● **Assignment**:
Locate the line containing "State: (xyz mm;" in the material below; repeat it and every line after it, exactly as written.

● **Supplied information**:
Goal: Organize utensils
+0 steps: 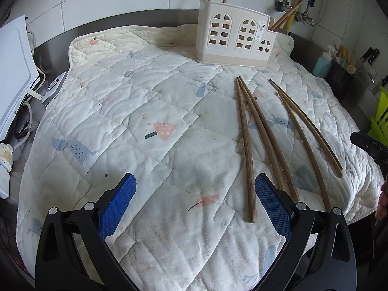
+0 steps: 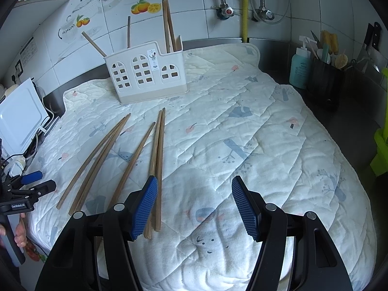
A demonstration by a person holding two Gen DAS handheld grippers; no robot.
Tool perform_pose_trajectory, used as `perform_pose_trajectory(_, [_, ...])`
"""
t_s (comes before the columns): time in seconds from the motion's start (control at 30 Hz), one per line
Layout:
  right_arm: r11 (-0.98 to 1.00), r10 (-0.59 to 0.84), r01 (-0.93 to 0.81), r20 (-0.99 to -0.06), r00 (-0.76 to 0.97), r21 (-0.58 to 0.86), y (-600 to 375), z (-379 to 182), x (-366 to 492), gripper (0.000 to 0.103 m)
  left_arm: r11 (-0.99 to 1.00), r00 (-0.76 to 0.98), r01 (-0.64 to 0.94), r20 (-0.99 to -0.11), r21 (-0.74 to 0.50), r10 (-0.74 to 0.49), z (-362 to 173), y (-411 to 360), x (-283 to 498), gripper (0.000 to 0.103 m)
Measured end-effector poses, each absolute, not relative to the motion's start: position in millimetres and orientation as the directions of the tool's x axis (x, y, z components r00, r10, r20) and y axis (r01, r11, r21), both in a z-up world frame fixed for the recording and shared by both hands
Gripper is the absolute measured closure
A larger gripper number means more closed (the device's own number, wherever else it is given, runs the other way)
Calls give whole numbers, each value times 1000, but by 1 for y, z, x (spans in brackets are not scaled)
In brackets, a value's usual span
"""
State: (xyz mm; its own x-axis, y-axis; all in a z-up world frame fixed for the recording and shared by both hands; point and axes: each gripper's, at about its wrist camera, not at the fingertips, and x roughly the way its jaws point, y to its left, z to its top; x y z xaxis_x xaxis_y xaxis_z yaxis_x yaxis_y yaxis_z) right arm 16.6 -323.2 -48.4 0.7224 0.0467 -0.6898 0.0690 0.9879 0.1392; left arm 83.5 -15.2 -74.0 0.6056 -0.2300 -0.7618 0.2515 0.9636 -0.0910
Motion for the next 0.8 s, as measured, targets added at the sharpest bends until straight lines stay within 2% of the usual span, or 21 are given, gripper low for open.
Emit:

● **Reply to the exercise**:
State: (xyz mm; its own x-axis, y-axis; all in a z-up world frame fixed for the recording and shared by both hands; point and axes: each gripper's, at about its wrist camera, not at the fingertips, and x roughly the way its jaws point, y to its left, z to its top; x y z xaxis_x xaxis_y xaxis_z yaxis_x yaxis_y yaxis_z) right arm 16.6 -323.2 -48.4 0.7224 0.0467 -0.6898 0.0690 0.9879 0.1392; left arm 83.5 -15.2 -74.0 0.6056 -0.2300 -0.7618 0.2515 0.9636 -0.0910
Motion for the next 0.8 s, as measured, targets added at the sharpest bends until straight lines stay within 2% of the usual span, or 21 are given, gripper low for open.
Emit:

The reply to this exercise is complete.